Mayor of Medellín
- In office July 15, 1977 – September 1978
- Preceded by: Sofía Medina de López
- Succeeded by: Jorge Valencia Jaramillo

Personal details
- Born: c. 1926
- Died: December 26, 2018 Medellín, Antioquia Department, Colombia
- Spouse: María Teresa Uribe (?–2018; his death)
- Children: Three
- Education: National University of Engineering
- Occupation: Civil engineer

= Guillermo Hincapié Orozco =

Colombian civil engineer and politician (c.1926–2018)

Guillermo Hincapié Orozco (c. 1926 – December 26, 2018) was a Colombian civil engineer and politician. He served as the Mayor of Medellín from July 15, 1977, until 1978.

==Biography==
Hincapié was raised in the town of Támesis, Antioquia, where he attended elementary school. He studied engineering at the National University of Civil Engineering in Medellín. He had to compete with 80 other applicants to gain acceptances into the university. Hincapié recalled financial issues during his time at the university, but did not miss a single exam during his time as a student. To make ends meet, he sought a job at the Antioquia Railway, but was rejected.

Following his graduation from National University, Hincapié was hired as the Secretary of Public Works for the municipality of Bello, Antioquia, for about eight months. He then moved to Bogotá, where he worked in the city's public works department.

He returned to Antioquia Department, where he served as the departmental Undersecretary and Secretary of Public Works during Antioquia Governor Jaime Sierra García's administration. In 1977, Governor Sierra, with the approval of Colombian President Alfonso López Michelsen, appointed Hincapié as the new Mayor of Medellín. Hincapié received the appointment just two days after speaking with President López Michelsen at the opening of the 1978 Central American and Caribbean Games in Medellín.

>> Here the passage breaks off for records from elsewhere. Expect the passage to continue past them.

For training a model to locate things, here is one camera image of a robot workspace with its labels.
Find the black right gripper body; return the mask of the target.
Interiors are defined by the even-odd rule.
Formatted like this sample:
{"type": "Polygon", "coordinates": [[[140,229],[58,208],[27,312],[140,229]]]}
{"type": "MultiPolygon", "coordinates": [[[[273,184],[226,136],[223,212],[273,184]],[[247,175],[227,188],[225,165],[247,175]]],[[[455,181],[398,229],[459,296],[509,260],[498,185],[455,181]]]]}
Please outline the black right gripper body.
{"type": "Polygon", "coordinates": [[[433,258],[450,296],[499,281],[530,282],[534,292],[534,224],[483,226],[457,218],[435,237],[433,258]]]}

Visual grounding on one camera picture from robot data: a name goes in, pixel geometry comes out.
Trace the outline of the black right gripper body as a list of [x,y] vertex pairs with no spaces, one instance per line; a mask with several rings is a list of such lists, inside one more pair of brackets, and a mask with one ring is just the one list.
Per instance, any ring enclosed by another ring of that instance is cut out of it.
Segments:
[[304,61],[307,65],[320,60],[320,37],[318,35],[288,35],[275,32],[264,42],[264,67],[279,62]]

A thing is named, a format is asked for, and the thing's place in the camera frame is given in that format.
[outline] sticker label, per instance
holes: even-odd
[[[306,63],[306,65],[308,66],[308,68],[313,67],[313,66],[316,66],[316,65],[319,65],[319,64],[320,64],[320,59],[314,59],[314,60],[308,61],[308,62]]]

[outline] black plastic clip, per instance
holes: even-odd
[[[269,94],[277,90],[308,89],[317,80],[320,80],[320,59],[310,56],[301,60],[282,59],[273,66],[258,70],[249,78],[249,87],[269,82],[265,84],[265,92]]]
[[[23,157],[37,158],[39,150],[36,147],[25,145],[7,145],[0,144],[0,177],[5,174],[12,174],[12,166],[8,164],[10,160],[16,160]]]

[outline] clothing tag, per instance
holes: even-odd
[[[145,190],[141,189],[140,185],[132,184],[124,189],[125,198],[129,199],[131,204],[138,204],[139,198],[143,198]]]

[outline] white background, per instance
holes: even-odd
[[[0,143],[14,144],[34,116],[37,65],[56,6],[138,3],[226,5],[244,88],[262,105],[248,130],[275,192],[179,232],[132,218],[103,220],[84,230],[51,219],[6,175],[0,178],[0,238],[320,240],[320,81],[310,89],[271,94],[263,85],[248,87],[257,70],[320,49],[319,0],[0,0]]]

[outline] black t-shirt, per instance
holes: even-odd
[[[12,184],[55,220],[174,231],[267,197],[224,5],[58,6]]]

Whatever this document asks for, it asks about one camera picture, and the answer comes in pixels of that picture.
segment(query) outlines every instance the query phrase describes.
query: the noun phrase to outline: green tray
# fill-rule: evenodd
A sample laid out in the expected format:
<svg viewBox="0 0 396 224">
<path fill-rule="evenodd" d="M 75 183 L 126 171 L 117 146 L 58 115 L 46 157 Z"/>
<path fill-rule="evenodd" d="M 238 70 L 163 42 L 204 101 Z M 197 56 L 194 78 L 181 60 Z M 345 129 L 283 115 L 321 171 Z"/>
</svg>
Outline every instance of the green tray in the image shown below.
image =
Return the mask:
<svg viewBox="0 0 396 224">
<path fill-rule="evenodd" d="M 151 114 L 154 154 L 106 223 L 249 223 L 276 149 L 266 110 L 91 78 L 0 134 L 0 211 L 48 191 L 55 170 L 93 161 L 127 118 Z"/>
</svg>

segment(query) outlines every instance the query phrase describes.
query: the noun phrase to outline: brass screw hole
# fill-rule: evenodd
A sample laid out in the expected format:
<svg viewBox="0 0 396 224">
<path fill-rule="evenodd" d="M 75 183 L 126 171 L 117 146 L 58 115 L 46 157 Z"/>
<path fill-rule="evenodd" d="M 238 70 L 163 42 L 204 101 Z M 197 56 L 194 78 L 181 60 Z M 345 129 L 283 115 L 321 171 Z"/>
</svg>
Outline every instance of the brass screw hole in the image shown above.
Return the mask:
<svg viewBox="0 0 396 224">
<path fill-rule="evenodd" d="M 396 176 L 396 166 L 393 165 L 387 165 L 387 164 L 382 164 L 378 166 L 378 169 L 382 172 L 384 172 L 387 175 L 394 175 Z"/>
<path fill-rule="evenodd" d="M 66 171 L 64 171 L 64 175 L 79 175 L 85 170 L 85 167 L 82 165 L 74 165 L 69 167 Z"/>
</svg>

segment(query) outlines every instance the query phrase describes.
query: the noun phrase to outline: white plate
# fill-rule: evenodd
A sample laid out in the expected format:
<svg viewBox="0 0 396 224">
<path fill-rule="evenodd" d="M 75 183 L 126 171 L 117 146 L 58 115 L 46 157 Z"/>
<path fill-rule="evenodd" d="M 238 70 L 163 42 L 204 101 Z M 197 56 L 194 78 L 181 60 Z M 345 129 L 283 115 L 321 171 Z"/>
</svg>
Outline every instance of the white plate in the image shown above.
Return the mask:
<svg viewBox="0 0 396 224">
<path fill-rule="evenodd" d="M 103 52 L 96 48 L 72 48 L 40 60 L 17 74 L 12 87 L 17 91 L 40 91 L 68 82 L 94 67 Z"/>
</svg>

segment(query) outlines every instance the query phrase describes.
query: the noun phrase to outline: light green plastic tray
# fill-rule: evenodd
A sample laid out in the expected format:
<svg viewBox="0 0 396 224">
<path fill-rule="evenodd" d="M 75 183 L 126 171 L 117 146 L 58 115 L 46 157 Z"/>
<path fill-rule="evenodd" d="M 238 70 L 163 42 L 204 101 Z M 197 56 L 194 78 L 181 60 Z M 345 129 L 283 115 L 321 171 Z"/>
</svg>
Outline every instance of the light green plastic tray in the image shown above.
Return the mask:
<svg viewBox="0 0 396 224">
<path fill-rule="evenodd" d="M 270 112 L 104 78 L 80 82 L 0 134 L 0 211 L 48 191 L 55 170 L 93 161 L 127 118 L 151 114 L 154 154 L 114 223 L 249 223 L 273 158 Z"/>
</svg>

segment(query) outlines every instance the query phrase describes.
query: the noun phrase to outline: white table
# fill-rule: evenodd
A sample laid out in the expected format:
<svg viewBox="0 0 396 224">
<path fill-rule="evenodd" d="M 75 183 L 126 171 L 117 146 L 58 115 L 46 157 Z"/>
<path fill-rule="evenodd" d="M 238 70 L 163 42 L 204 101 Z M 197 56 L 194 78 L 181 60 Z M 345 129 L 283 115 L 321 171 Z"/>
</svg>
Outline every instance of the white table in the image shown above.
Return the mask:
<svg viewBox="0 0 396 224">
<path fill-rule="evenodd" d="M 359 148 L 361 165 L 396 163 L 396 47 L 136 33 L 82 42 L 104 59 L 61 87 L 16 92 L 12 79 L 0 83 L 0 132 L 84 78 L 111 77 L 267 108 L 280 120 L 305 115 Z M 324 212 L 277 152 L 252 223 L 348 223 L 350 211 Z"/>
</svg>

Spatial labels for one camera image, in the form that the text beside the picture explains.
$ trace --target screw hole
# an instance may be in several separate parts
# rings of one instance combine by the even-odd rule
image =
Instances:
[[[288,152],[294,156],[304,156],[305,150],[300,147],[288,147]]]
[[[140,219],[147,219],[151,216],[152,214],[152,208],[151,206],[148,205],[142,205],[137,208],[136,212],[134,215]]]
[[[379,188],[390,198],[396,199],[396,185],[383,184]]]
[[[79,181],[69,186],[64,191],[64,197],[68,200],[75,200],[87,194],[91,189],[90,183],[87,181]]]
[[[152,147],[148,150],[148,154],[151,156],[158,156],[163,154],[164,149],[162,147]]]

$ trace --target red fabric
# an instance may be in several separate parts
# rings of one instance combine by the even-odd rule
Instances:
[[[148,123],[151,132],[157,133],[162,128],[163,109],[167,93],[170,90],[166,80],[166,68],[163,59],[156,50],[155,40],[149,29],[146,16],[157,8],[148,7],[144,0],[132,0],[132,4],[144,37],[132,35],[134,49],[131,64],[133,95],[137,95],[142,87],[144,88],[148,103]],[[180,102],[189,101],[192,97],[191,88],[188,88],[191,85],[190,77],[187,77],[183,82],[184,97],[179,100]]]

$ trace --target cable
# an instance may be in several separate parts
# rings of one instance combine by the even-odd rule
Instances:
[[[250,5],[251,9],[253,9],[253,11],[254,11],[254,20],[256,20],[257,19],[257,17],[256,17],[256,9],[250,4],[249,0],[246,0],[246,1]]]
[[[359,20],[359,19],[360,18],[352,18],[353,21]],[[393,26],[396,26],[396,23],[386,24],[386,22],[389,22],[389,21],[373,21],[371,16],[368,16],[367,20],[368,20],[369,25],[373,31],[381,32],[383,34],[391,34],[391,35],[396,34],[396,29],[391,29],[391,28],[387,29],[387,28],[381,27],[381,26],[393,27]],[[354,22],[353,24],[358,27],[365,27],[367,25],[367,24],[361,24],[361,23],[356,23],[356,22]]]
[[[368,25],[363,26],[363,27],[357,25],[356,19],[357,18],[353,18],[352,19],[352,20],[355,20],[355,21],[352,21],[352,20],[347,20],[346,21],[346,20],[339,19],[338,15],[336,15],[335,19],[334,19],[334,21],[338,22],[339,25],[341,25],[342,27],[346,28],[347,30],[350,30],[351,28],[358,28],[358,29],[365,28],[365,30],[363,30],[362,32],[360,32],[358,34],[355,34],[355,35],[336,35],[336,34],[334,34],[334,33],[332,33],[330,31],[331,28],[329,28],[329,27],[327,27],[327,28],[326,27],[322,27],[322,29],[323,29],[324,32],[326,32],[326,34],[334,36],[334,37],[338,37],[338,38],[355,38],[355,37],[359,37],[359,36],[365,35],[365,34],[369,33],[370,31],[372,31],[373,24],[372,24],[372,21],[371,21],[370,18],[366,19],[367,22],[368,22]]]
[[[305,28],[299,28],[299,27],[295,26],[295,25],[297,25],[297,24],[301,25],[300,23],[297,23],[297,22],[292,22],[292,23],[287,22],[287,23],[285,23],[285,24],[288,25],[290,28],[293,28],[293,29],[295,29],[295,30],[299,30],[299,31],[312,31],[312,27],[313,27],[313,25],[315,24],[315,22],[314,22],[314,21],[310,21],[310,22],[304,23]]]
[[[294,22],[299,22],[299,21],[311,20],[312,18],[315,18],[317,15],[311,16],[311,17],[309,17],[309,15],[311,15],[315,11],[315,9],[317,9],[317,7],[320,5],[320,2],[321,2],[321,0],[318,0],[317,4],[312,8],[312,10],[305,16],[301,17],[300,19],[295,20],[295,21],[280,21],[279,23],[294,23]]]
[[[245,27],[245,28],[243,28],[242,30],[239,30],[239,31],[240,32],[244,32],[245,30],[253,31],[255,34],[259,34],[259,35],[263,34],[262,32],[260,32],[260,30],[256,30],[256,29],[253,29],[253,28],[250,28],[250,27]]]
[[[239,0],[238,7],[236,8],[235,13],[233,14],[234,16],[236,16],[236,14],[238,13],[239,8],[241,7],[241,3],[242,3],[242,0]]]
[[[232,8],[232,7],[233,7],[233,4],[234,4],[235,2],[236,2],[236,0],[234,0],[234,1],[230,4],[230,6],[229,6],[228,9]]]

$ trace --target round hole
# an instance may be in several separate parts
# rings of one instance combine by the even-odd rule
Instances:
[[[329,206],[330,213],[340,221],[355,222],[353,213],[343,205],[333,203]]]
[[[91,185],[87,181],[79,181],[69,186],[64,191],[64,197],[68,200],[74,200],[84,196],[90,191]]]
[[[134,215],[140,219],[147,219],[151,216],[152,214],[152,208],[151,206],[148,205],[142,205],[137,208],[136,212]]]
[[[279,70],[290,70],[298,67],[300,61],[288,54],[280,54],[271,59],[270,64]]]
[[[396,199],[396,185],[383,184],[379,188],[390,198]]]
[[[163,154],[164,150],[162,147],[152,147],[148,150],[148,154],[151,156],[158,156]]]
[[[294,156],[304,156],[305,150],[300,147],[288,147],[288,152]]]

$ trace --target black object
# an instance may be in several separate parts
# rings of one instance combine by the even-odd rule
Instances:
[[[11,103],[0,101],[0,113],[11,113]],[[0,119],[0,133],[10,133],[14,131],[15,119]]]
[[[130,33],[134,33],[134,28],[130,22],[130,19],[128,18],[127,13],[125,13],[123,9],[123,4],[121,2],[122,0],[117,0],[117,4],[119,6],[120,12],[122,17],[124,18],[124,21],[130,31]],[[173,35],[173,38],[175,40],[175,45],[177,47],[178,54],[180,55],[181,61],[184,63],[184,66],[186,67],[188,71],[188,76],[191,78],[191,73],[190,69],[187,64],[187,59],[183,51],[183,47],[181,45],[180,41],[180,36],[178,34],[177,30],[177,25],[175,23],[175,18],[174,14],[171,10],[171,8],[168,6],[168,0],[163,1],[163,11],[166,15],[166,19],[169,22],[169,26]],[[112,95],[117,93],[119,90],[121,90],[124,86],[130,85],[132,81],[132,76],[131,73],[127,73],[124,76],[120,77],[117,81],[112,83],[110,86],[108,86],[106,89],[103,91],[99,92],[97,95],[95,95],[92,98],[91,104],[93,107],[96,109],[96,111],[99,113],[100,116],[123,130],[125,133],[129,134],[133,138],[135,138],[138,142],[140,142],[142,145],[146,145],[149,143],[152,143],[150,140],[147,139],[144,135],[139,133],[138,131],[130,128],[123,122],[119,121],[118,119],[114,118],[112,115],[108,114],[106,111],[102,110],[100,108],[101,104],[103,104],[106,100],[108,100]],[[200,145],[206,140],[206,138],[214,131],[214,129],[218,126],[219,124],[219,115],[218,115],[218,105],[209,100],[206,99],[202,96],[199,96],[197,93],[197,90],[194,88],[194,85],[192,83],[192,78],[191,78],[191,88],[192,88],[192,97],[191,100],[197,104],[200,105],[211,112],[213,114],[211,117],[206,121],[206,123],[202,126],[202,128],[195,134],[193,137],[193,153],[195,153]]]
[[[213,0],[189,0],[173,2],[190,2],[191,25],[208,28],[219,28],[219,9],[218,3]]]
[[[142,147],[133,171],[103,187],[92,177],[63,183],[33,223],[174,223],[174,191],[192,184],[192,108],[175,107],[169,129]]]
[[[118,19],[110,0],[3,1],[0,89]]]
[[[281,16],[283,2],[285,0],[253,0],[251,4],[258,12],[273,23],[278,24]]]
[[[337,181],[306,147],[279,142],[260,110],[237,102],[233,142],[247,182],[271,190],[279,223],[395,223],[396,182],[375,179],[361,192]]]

Hincapié became Mayor of Medellín on July 15, 1977, following the resignation of outgoing Mayor Sofía Medina de López. He served as the city's mayor for fifteen months. The Horacio Toro Bridge was opened during Hincapié's administration.

Hincapié died from respiratory failure at a Medellín hospital on December 26, 2018, at the age of 92. He had been hospitalized for several days due to a respiratory illness. His wife of six decades, prominent Colombian professor and sociologist María Teresa Uribe, died six days later on January 1, 2019. They were survived by their three children: Luis Guillermo, a civil engineer, Ana Lucía, a physician, and Marta Hincapié Uribe, a filmmaker and academic. His funeral was held at San Lucas parish in El Poblado.